**PROBLEM DESCRIPTION**. Please repeat the listing in its entirety, without any alteration.

**DATASET SECTION**.

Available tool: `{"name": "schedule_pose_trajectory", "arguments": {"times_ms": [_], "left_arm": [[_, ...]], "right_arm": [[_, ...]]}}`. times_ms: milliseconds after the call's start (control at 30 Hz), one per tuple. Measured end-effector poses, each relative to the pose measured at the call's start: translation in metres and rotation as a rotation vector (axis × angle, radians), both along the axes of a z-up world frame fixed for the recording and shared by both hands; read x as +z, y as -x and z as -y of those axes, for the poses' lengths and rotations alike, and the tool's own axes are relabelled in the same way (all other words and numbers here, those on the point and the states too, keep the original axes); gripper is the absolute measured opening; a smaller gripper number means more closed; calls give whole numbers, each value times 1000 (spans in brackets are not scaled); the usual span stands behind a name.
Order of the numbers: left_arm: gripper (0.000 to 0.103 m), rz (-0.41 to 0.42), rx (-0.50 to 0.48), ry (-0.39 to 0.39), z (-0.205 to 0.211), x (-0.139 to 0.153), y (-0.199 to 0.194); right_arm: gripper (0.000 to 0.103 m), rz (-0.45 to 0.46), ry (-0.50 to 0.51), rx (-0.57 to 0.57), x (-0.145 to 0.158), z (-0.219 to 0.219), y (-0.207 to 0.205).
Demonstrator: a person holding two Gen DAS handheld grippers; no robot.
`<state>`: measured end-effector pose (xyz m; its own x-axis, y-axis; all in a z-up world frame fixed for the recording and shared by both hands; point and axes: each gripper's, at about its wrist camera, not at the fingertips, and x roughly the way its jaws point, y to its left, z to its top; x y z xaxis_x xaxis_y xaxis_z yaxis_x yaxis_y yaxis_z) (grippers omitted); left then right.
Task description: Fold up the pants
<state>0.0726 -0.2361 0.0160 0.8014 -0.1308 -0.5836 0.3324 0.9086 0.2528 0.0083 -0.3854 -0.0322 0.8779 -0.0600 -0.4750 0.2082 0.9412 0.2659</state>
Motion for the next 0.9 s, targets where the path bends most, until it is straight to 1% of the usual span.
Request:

**RESULT FOR THIS TASK**.
Available tool: `{"name": "schedule_pose_trajectory", "arguments": {"times_ms": [_], "left_arm": [[_, ...]], "right_arm": [[_, ...]]}}`. times_ms: milliseconds after the call's start (control at 30 Hz), one per tuple. Measured end-effector poses, each relative to the pose measured at the call's start: translation in metres and rotation as a rotation vector (axis × angle, radians), both along the axes of a z-up world frame fixed for the recording and shared by both hands; read x as +z, y as -x and z as -y of those axes, for the poses' lengths and rotations alike, and the tool's own axes are relabelled in the same way (all other words and numbers here, those on the point and the states too, keep the original axes); gripper is the absolute measured opening; a smaller gripper number means more closed; calls give whole numbers, each value times 1000 (spans in brackets are not scaled); the usual span stands behind a name.
Order of the numbers: left_arm: gripper (0.000 to 0.103 m), rz (-0.41 to 0.42), rx (-0.50 to 0.48), ry (-0.39 to 0.39), z (-0.205 to 0.211), x (-0.139 to 0.153), y (-0.199 to 0.194); right_arm: gripper (0.000 to 0.103 m), rz (-0.45 to 0.46), ry (-0.50 to 0.51), rx (-0.57 to 0.57), x (-0.145 to 0.158), z (-0.219 to 0.219), y (-0.207 to 0.205).
Demonstrator: a person holding two Gen DAS handheld grippers; no robot.
`<state>`: measured end-effector pose (xyz m; its own x-axis, y-axis; all in a z-up world frame fixed for the recording and shared by both hands; point and axes: each gripper's, at about its wrist camera, not at the fingertips, and x roughly the way its jaws point, y to its left, z to its top; x y z xaxis_x xaxis_y xaxis_z yaxis_x yaxis_y yaxis_z) (grippers omitted); left then right.
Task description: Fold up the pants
<state>0.0726 -0.2361 0.0160 0.8014 -0.1308 -0.5836 0.3324 0.9086 0.2528 0.0083 -0.3854 -0.0322 0.8779 -0.0600 -0.4750 0.2082 0.9412 0.2659</state>
Motion for the next 0.9 s, targets where the path bends most, until it is straight to 1% of the usual span.
Request:

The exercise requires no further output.